State-Sponsored Hackers Blamed for SonicWall’s September Cloud Backup Breach

Bassyonni

ago 2 hours

State-Sponsored Hackers Blamed for SonicWall’s September Cloud Backup Breach

SonicWall has officially attributed its September cloud backup breach to state-sponsored hackers. This security incident involved unauthorized access to firewall configuration backup files. The breach occurred through an API call within a specific cloud environment, as stated by SonicWall in a recent press release.

Details of the September Breach

In a statement, SonicWall clarified that the breach affected less than 5% of its cloud backup service customers. The company initially reported unauthorized access nearly a month ago, which raised concerns among its users. However, it reassured that the incident was separate from the ongoing Akira ransomware attacks targeting firewalls and edge devices worldwide.

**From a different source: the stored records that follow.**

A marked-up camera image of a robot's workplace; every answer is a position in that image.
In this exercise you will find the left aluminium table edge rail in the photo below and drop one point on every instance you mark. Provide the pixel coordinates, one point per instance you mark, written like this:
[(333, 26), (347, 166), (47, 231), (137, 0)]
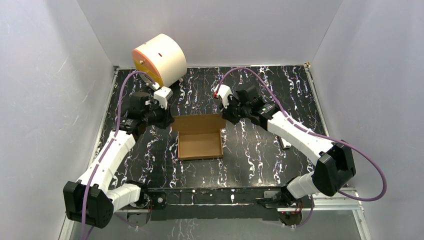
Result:
[(103, 116)]

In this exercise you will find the brown cardboard box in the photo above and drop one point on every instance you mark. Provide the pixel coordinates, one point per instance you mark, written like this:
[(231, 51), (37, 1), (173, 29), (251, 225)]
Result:
[(199, 136)]

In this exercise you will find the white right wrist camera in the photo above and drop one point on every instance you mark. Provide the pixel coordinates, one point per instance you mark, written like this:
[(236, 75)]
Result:
[(222, 92)]

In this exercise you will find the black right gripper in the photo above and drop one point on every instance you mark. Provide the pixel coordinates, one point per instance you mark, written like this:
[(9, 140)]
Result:
[(226, 114)]

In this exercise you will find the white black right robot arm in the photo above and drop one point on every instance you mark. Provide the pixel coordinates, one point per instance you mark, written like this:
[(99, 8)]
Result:
[(333, 162)]

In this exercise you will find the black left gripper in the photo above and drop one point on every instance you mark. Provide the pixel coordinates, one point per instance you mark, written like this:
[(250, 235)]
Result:
[(164, 117)]

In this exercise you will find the aluminium table edge rail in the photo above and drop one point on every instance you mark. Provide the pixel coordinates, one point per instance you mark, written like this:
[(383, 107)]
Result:
[(307, 67), (103, 116)]

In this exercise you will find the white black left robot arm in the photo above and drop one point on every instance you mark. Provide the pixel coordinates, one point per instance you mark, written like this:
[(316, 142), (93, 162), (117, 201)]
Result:
[(102, 175)]

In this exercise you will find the aluminium front frame rail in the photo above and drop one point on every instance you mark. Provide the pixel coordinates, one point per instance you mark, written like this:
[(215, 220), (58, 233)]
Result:
[(160, 204)]

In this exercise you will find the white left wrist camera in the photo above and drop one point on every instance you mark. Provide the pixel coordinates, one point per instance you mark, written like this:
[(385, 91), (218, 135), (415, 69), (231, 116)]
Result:
[(162, 95)]

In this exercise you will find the small white plastic part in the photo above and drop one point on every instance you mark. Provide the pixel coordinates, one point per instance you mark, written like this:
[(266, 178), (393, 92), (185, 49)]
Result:
[(284, 144)]

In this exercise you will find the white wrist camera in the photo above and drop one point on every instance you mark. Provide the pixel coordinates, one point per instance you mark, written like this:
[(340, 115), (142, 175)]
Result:
[(162, 95), (222, 92)]

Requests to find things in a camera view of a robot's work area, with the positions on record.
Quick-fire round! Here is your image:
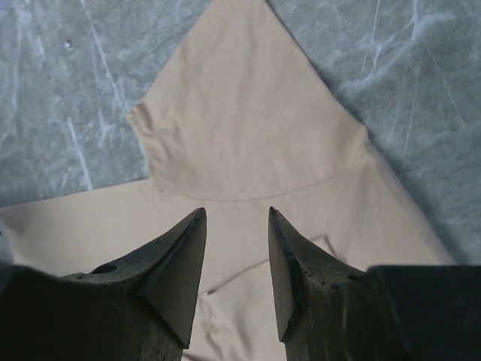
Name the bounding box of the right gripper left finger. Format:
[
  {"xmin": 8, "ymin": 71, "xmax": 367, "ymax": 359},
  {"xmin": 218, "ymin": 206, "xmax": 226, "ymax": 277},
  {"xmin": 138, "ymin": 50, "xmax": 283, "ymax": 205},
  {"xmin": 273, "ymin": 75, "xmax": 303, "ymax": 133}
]
[{"xmin": 1, "ymin": 208, "xmax": 207, "ymax": 360}]

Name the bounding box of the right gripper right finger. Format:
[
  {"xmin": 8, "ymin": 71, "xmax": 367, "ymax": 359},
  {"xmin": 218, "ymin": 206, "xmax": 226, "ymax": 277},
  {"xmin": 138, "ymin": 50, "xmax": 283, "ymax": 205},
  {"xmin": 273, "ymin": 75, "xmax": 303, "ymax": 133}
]
[{"xmin": 268, "ymin": 208, "xmax": 480, "ymax": 360}]

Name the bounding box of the beige t shirt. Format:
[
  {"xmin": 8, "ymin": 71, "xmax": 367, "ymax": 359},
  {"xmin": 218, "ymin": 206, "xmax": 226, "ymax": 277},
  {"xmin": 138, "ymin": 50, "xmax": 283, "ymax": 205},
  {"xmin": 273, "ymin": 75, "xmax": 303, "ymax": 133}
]
[{"xmin": 1, "ymin": 1, "xmax": 452, "ymax": 360}]

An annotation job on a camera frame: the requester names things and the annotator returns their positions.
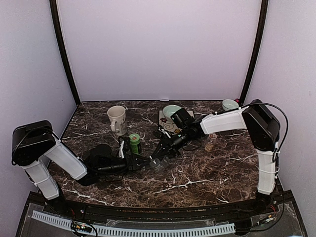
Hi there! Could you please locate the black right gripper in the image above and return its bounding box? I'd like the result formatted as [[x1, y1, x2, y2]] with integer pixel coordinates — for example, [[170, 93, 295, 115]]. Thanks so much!
[[152, 127, 192, 160]]

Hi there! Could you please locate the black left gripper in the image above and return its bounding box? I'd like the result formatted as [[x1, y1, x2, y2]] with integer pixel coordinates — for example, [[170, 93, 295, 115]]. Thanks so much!
[[97, 153, 151, 177]]

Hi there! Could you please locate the green labelled supplement bottle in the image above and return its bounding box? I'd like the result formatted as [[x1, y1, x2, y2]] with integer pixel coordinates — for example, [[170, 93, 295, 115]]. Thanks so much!
[[129, 133, 142, 155]]

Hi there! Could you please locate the clear pill bottle green label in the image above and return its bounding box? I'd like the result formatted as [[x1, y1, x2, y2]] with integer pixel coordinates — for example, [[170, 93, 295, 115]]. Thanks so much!
[[204, 133, 217, 152]]

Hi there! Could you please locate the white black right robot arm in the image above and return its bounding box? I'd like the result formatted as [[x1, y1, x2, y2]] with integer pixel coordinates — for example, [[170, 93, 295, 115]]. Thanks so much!
[[150, 99, 289, 214]]

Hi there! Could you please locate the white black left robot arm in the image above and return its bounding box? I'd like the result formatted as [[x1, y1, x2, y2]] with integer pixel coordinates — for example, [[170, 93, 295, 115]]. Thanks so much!
[[11, 120, 150, 215]]

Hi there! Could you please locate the square floral ceramic plate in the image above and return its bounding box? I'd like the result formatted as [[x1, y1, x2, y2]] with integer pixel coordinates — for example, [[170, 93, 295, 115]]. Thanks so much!
[[158, 110, 181, 134]]

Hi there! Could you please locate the light green ceramic bowl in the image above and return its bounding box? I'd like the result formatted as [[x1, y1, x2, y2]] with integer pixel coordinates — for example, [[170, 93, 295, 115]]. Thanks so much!
[[162, 105, 181, 120]]

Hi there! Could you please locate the white floral ceramic mug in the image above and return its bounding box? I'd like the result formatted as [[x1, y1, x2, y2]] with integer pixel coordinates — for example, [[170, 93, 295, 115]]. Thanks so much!
[[107, 106, 127, 136]]

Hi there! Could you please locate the small white-green ceramic bowl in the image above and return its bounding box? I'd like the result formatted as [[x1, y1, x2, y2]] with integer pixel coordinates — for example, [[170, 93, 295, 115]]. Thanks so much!
[[222, 99, 239, 111]]

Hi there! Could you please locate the white slotted cable duct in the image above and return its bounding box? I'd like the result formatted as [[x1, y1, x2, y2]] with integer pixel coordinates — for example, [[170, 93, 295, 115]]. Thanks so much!
[[31, 210, 236, 237]]

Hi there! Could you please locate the black right frame post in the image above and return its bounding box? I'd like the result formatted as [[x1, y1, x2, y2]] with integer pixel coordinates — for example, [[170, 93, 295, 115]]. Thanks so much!
[[239, 0, 269, 105]]

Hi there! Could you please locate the black frame post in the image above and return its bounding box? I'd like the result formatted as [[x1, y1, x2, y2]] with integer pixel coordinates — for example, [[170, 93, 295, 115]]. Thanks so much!
[[239, 0, 269, 105], [49, 0, 81, 107]]

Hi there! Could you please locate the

Investigation and Response

SonicWall engaged Mandiant, a cybersecurity firm owned by Google, to investigate the breach. The findings confirmed that the compromised files did not impact SonicWall’s products, firmware, or other systems. To enhance security, SonicWall has implemented several remedial actions recommended by Mandiant.

Collaboration with Mandiant for breach investigation.
No impact on existing products or services confirmed.
Remedial actions taken to secure network and cloud infrastructure.

Security Recommendations for Customers

SonicWall has urged its customers to take proactive steps following the breach. Users should log in to MySonicWall.com to check the status of their devices. If any services were impacted, customers are advised to reset their credentials immediately.

Tools for Enhanced Security

To aid in these security measures, SonicWall has introduced two new tools:

Online Analysis Tool: Helps identify services needing remediation.
Credentials Reset Tool: Assists in performing credential-related security tasks.

In light of rising threats from nation-state hackers, SonicWall emphasizes its commitment to fortifying its security posture. The company aims to maintain its leadership role, particularly for small and medium-sized businesses (SMBs) facing increased risks.